En 2019, 9 000 femmes vivant avec le VIH/Sida ont accouché au Mali, selon un récent rapport  de l’Agence des Etats-Unis pour le développement international (USAID), sur l’avancement de la lutte contre le Sida. Parmi elles, moins de 1 000 ont reçu des médicaments antirétroviraux, mettant en danger la santé de leurs bébés.

En outre, en 2020, 70 femmes séropositives ont accouché au centre de santé de référence de Hamdallaye, selon des sources internes.

Dédiaboliser le Sida

Oui, une personne vivant avec le sida peut donner naissance à un bébé séronégatif. Mais pour cela, la maman doit d’abord connaitre son statut sérologique, être sous traitement antirétroviral pendant la grossesse, et bénéficier d’une prise en charge particulière pendant l’accouchement.

Aussi, après délivrance, la maman séropositive doit éviter l’allaitement mixte. « Elle a le choix entre l’allaitement artificiel avec le biberon ou l’allaitement maternel exclusif et cela jusqu’au sevrage de l’enfant. C’est un moyen efficace pour prévenir la transmission mère-enfant », explique Nanténin Sangaré, infirmière-pédiatre à la néonatologie au Csréf de Hamdallaye.
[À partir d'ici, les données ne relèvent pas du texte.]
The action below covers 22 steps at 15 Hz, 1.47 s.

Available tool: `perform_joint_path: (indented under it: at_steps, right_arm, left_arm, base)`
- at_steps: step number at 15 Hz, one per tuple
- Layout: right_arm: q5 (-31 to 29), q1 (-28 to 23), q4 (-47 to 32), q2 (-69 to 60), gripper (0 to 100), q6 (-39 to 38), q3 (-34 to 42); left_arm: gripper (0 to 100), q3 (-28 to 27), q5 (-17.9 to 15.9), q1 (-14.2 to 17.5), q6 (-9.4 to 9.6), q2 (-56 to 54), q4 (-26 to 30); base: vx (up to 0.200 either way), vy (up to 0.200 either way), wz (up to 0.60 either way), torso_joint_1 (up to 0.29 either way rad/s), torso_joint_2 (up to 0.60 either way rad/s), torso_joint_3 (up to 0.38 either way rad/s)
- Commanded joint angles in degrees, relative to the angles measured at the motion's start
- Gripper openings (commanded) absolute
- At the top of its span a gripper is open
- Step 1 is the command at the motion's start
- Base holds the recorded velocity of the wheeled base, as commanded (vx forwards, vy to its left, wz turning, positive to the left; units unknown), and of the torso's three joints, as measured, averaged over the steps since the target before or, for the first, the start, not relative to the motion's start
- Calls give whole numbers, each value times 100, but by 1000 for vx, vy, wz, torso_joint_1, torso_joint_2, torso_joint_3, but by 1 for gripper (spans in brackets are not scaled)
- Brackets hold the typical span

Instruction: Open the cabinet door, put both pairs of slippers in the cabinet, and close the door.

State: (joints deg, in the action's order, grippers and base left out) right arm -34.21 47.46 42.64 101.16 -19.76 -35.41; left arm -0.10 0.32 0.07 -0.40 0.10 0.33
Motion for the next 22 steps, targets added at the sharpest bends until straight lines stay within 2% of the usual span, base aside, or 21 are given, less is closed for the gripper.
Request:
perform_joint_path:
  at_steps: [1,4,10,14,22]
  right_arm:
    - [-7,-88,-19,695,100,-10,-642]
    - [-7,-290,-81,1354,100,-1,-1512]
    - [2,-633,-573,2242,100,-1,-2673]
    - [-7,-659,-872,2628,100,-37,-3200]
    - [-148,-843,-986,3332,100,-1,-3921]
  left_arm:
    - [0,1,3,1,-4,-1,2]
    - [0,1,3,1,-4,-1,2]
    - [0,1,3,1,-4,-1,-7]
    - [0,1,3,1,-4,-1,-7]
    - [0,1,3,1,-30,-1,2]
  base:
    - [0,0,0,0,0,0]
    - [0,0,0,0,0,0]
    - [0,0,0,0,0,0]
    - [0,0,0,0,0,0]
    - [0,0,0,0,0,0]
Elle insiste sur le cas des femmes qui ont une vie professionnelle. Car ces dernières risquent de faire un allaitement mixte si elles ne sont pas vite averties. En plus, le bébé est mis sous traitement pendant 6 semaines si la mère a fait son suivi régulièrement pendant la période de grossesse, 12 semaines si elle n’était pas sous traitement.

En 2021, le VIH/Sida ne doit plus être une fatalité. La transmission mère-enfant est inacceptable, vu l’avancée de la science et de la médecine. Il est temps de dédiaboliser le VIH/Sida afin de faciliter l’acceptation des malades et la lutte contre la maladie.